◆ Your assignment:
Your task is to show every line in the listing below that includes "right".

◆ Listed records:
----------------

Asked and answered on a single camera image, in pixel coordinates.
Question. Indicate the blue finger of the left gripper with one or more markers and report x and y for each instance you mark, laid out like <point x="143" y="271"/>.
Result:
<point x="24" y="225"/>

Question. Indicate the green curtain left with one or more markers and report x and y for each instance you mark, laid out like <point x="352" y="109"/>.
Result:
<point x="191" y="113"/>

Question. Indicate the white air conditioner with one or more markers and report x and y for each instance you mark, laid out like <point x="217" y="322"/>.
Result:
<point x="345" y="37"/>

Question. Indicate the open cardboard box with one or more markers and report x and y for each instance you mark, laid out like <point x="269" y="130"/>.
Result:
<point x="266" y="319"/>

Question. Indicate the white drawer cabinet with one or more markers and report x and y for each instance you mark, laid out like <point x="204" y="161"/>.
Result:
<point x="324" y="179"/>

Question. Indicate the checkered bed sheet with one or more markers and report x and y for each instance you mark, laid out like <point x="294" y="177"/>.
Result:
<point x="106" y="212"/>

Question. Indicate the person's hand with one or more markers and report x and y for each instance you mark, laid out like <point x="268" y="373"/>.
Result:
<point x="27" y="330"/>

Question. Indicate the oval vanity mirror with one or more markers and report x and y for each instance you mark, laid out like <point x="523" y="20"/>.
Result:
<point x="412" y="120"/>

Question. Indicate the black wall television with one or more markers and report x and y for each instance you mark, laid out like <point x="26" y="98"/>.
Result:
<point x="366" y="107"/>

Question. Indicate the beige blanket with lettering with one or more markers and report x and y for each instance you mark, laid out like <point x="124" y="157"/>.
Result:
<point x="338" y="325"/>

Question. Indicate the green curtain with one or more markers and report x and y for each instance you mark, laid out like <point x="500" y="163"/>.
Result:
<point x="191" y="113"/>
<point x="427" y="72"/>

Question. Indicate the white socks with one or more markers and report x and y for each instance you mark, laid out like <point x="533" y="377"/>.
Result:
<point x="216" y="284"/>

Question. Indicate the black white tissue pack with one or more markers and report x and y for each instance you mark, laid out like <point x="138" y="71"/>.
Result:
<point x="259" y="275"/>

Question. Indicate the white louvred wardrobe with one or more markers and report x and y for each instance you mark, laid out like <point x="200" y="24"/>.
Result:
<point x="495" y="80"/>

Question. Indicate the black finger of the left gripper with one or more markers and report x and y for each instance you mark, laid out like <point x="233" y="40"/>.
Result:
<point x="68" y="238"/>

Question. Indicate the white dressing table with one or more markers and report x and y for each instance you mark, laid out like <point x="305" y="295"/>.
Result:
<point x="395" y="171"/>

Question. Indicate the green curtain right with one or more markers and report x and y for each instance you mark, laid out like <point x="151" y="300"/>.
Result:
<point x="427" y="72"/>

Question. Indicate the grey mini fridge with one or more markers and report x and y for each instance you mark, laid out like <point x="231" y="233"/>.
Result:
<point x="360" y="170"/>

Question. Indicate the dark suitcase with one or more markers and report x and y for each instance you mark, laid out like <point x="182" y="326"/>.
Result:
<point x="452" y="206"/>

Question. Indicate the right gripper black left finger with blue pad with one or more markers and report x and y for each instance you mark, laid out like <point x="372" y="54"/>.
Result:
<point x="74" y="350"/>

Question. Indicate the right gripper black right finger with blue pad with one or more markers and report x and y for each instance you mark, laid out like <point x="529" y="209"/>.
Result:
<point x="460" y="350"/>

----------------

◆ Solution for this task:
Question. Indicate the green curtain right with one or more markers and report x and y for each instance you mark, laid out like <point x="151" y="300"/>.
Question. Indicate the right gripper black left finger with blue pad with one or more markers and report x and y for each instance you mark, laid out like <point x="372" y="54"/>.
Question. Indicate the right gripper black right finger with blue pad with one or more markers and report x and y for each instance you mark, laid out like <point x="529" y="209"/>.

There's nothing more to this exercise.